Longtemps bloqué par les réticences de François Fillon, le projet de "piétonnisation" (ou piétonisation, l'orthographe de ce néologisme n'étant pas encore vraiment fixée) de la voie Georges Pompidou à Paris avait été réactivé de manière spectaculaire cet été. Jean-Marc Ayrault ayant levé les réserves émises par son prédécesseur, la voie en question avait été fermée sept semaines pour travaux. Un vaste chantier à l'issue duquel cette autoroute urbaine s'était trouvée transformée en "boulevard urbain". Relançant ainsi la polémique, puisque cet axe très fréquenté peut offrir une alternative à un périphérique sud saturé pour traverser Paris d'est en ouest - trajet qu'accomplissent nombre de banlieusards, puisqu'en région parisienne, les emplois sont majoritairement à l'ouest, et les zones moins chères en matière de logement, à l'est... D'où de nombreuses protestations d'automobilistes, pas seulement parisiens, mais obligés de passer par Paris.
Face à la polémique, le maire de Paris, Bertrand Delanoë, qui avait inscrit dans son programme de 2008 la reconquête des voies sur berge, a voulu répondre lundi en inaugurant les nouveaux aménagements de la rive droite. "Je prends en compte les préoccupations des automobilistes. Nous avions prévu que la traversée de Paris prenne en moyenne six minutes de plus, ça n'est pas le cas", a déclaré l'élu. Selon lui, les automobilistes "roulent aussi vite qu'avant" sur la voie Georges Pompidou. Et d'ajouter : "Les automobilistes représentent une petite minorité des habitants de la métropole. La majorité a décidé d'utiliser les transports en commun pour ses déplacements". La voie "piétonnisée" accueille 40.000 véhicules par jour, et jusqu'à 3500 en heure de pointe.

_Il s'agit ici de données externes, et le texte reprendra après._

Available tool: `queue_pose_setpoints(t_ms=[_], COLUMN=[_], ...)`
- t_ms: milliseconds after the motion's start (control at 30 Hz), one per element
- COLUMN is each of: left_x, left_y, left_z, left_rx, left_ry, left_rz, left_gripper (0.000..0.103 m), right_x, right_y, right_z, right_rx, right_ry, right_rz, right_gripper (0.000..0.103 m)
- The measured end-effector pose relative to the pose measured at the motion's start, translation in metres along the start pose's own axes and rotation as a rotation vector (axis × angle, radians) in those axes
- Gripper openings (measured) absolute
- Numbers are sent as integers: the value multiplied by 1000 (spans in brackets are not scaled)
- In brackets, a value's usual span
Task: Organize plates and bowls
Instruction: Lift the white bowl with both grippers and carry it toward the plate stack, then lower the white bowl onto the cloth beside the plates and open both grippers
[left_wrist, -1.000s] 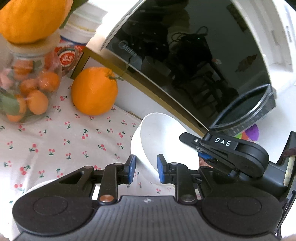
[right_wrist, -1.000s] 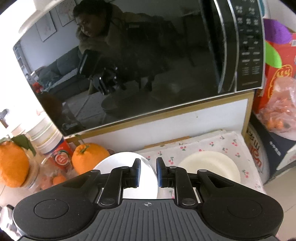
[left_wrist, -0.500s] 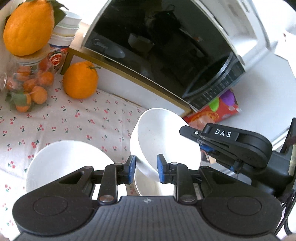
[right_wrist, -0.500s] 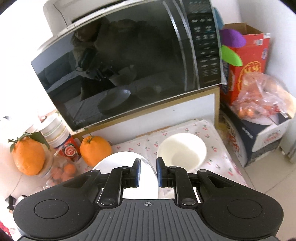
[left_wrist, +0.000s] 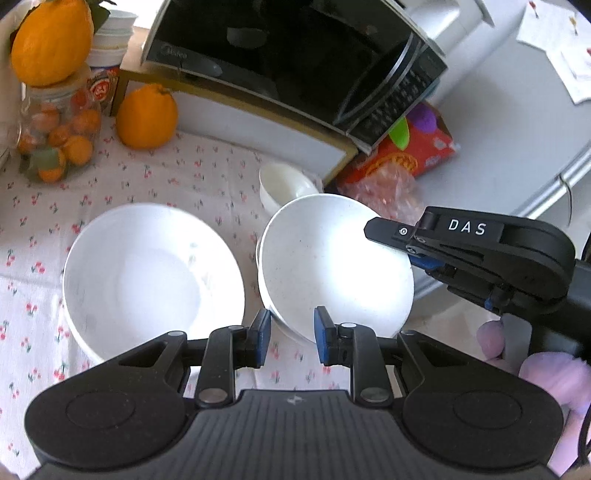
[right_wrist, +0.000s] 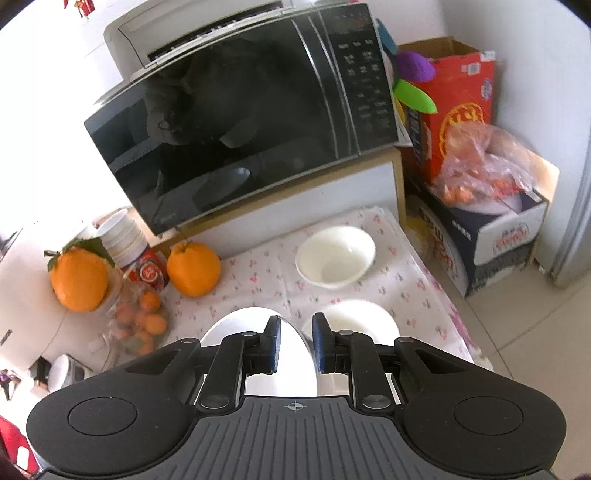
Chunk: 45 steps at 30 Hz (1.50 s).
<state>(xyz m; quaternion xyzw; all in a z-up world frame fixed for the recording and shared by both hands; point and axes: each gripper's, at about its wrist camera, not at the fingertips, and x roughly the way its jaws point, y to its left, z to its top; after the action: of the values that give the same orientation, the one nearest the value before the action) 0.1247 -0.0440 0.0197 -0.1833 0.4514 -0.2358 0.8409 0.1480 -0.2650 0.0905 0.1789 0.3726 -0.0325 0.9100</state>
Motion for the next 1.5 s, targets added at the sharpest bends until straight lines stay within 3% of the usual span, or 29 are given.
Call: queue_pose_setpoints(t_ms=[700,1500], left_x=[18,53], left_y=[-6,-5], left_z=[-55,-76], left_rx=[97,134], left_ry=[140,248], left_rz=[-43,-5], left_gripper=[22,25], right_x=[-18,27], right_y=[-47,-79], right_z=[-60,-82], right_rx=[64,78], right_ry=[100,300], right_rz=[-59,-98], right_gripper=[21,21])
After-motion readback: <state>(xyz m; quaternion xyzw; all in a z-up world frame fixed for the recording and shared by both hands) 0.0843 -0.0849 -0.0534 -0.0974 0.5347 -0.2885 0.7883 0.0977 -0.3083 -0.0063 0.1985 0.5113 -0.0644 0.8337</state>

Un "clivage" renforcé entre Parisiens et banlieusards ?
Depuis les travaux de cet été, les voies sur berge ont pris une physionomie toute nouvelle : des passages piéton ont été créés - notamment entre le jardin des Tuileries et la passerelle Léopold-Sédar-Senghor - six feux tricolores installés, et une promenade a été aménagée sur un kilomètre et demi de l'Hôtel de Ville au Port de l'Arsenal, grâce au rétrécissement des voies de circulation. La mairie de Paris a également prévu pour la mi-2013 la fermeture totale aux voitures d'une partie des quais (sur 2,3 km) de la rive gauche.
Les élus de droite du Conseil de Paris se sont alarmés de ces projets, craignant une augmentation des embouteillages et de la pollution. L'association 40 millions d'automobilistes a lancé la semaine dernière une pétition contre le projet de fermeture des voies sur berges, qui risque de renforcer le "clivage entre habitants de Paris intra muros et ceux des zones urbaines limitrophes". La mairie de Paris, pour sa part, estime que le trafic automobile a diminué de 25% en dix ans à Paris. En parallèle, l'offre de transports en commun en Ile-de-France s'est étoffée : création du tramway T3, prolongement du T2, augmentation de la capacité et de la fréquence de plusieurs lignes de métro et RER, prolongement des lignes 4 et 12 du métro (ce qui n'apporte en revanche aucune solution à la saturation de ces lignes à l'heure de pointe), création de trois lignes Voguéo (navettes sur la Seine). En moyenne, les ménages franciliens sont 47% à avoir une voiture, selon la mairie.